__What you have to do__: Among the entries below, copy only the span from the line containing "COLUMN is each" through the line containing "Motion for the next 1". Do so exactly, and skip the pictures.
*** Block opens ***
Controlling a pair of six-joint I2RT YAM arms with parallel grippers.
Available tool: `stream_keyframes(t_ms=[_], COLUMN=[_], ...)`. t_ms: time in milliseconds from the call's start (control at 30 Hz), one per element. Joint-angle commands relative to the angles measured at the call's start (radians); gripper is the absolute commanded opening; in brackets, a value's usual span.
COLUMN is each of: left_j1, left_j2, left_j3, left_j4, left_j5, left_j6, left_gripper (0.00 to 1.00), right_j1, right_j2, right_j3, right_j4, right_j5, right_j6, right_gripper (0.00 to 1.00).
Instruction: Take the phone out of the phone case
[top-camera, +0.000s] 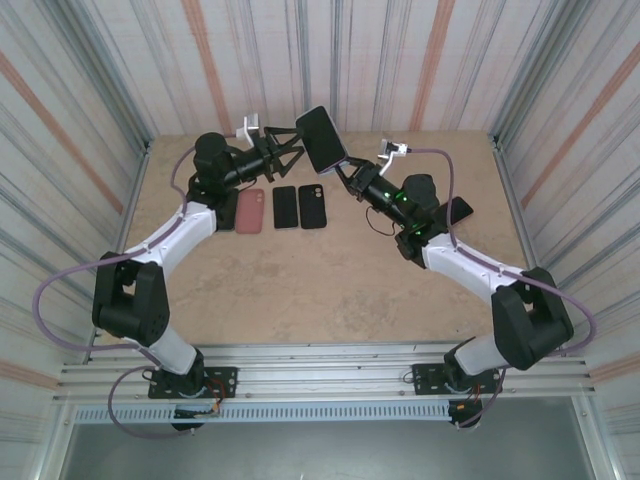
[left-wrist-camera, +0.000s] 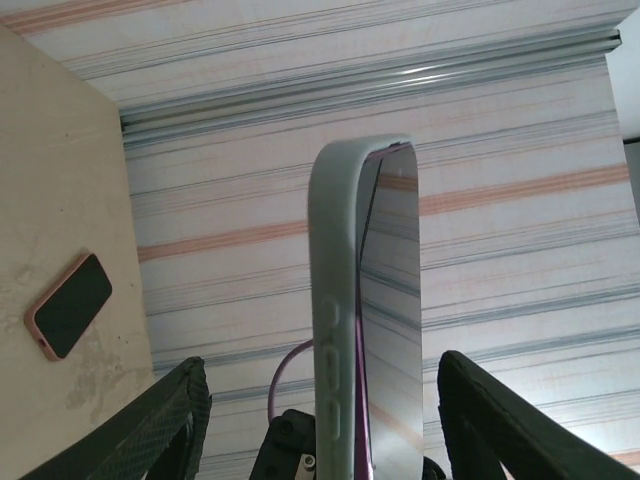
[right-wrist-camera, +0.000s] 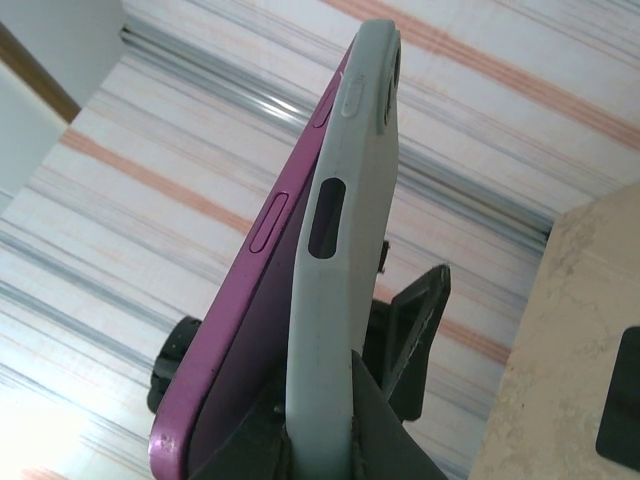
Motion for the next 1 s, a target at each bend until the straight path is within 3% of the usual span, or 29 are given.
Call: stream_keyframes(t_ms=[0, 233, 400, 633, 967], left_j1=[0.002, -0.024, -0.107, -0.23, -0.293], left_j2=[-0.068, -0.173, -0.237, -0.227, -0.172], left_j3=[0.012, -0.022, -0.093, -0.036, -0.024], left_j4=[-0.051, -0.16, -0.127, -0.127, -0.092], left_j5=[-0.033, -0.126, -0.252, -0.365, -0.49], left_j6=[0.035, -0.009, -0.117, -0.179, -0.251], left_gripper=[0.64, 0.66, 0.66, 0.65, 0.6], right_j1=[0.009, 0.012, 0.02, 0.04, 0.08], right_j2=[0.016, 0.035, 0.073, 0.113, 0.123], right_j3=[0.022, 0.012, 0.004, 0.014, 0.021], right_j4=[0.134, 0.182, 0.276, 0.346, 0.366], right_j5=[0.068, 0.187, 0.259, 0.318, 0.352], right_j6=[0.002, -0.054, -0.062, -0.122, -0.154], right_gripper=[0.0, 0.01, 0.01, 0.01, 0.01])
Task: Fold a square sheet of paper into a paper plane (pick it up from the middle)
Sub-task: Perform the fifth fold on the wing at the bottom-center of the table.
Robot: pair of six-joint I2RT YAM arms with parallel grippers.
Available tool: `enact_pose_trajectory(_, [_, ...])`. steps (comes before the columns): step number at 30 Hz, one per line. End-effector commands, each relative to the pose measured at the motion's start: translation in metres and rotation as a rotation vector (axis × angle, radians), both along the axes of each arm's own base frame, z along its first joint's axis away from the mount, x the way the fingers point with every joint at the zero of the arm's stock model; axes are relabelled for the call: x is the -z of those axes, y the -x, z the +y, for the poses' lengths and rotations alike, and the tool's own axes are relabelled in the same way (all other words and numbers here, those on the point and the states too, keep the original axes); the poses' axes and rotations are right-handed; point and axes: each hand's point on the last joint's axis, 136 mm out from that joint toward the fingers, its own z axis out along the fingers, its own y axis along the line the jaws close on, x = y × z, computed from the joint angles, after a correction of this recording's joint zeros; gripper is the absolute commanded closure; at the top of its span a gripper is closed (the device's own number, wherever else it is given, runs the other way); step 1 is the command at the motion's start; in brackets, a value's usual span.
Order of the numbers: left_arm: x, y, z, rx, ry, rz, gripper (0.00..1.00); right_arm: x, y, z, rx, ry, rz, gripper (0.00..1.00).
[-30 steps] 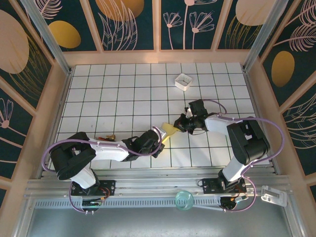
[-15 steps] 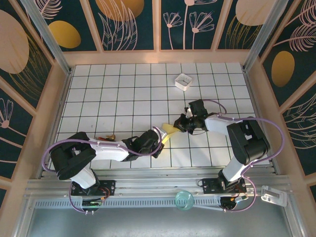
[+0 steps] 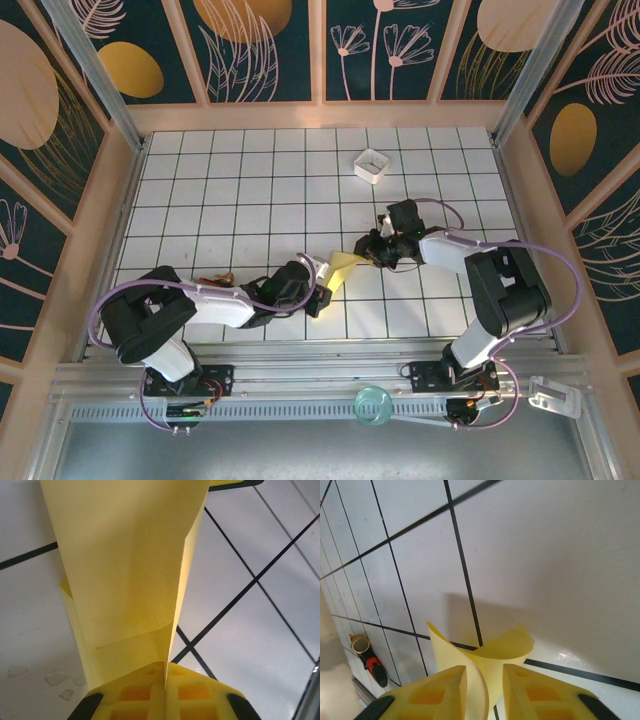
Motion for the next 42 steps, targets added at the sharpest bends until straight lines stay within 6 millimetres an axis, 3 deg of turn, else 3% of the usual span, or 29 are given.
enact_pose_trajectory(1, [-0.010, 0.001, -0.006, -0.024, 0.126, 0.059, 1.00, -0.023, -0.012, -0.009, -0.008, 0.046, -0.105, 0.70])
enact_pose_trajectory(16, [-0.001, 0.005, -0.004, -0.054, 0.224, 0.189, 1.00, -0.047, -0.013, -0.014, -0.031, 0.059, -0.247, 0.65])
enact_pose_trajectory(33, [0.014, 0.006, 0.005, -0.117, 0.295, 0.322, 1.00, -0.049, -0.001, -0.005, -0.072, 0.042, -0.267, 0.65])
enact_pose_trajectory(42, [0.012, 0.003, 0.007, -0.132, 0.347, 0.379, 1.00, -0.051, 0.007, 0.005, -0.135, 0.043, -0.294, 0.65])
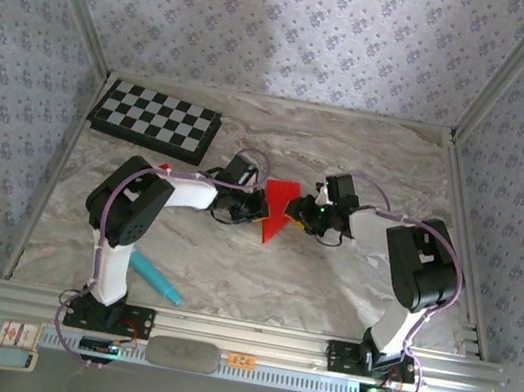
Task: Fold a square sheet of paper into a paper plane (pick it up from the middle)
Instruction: Turn over the paper at the center of the table.
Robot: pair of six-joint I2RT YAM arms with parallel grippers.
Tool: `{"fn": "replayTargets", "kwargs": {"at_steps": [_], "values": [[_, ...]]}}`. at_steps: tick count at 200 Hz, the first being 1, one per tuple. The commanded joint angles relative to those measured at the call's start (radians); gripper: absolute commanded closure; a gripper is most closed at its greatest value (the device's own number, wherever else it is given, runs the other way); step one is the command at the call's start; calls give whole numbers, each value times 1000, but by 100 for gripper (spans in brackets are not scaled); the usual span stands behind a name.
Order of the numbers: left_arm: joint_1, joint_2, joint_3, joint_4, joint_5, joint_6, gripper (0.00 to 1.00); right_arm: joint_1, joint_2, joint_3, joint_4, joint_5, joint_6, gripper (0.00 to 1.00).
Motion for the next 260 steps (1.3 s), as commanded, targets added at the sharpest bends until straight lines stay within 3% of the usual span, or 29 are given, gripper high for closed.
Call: {"fn": "replayTargets", "kwargs": {"at_steps": [1,157,260], "values": [[-2,28,10,-61,-28,14,97,3,29,27,-30,-15,35,61],[10,21,-7,-53,-32,13,97,-28,-27,-27,-12,84,108,62],[14,6,-18,-45,-24,13,97,-14,79,21,131,-128,130,70]]}}
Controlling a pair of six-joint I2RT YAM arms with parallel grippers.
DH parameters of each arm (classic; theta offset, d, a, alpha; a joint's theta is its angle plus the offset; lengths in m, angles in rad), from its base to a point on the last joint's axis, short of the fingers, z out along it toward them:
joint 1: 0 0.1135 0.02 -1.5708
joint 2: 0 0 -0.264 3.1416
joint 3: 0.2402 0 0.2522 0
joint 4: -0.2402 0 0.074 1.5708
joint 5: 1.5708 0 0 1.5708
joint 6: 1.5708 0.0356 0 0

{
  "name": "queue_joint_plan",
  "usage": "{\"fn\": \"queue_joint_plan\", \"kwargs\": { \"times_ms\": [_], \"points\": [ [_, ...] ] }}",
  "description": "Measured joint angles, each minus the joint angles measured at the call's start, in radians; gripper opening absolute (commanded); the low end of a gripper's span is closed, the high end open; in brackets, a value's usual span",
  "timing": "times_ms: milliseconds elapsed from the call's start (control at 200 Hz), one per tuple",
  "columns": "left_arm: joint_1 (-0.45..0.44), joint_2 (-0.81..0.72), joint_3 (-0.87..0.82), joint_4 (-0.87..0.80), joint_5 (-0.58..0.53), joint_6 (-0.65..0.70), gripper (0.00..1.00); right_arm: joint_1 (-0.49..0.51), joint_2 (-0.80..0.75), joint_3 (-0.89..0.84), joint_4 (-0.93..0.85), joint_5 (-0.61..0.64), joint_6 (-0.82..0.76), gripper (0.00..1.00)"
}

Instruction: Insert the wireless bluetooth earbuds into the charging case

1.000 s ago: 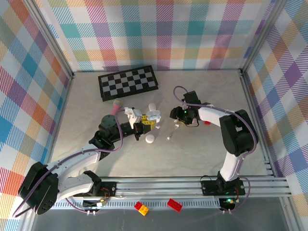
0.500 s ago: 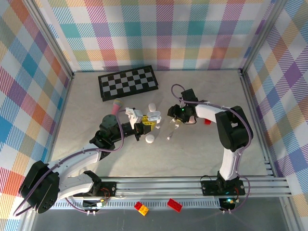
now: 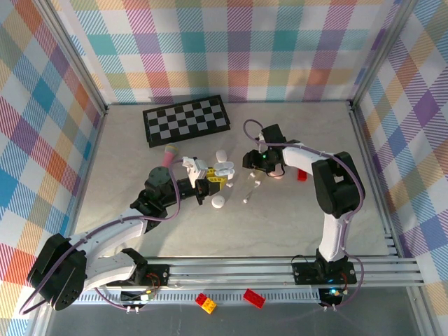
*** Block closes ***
__Solution__:
COLUMN is each of: left_j1, left_j2, left_j3, left_j4, left_j5, left_j6, left_gripper (0.00 to 1.00), right_j1, right_j2, right_j3, right_j4, right_j5, right_j6, right_gripper (0.00 to 1.00).
Instruction: Take the phone out of the phone case
[top-camera, +0.000s] 
[left-wrist-camera, +0.000s] 
[right-wrist-camera, +0.000s] 
Motion for the next 1 s, a target at each bend until the straight path is within 3% of the usual span, or 29 are given.

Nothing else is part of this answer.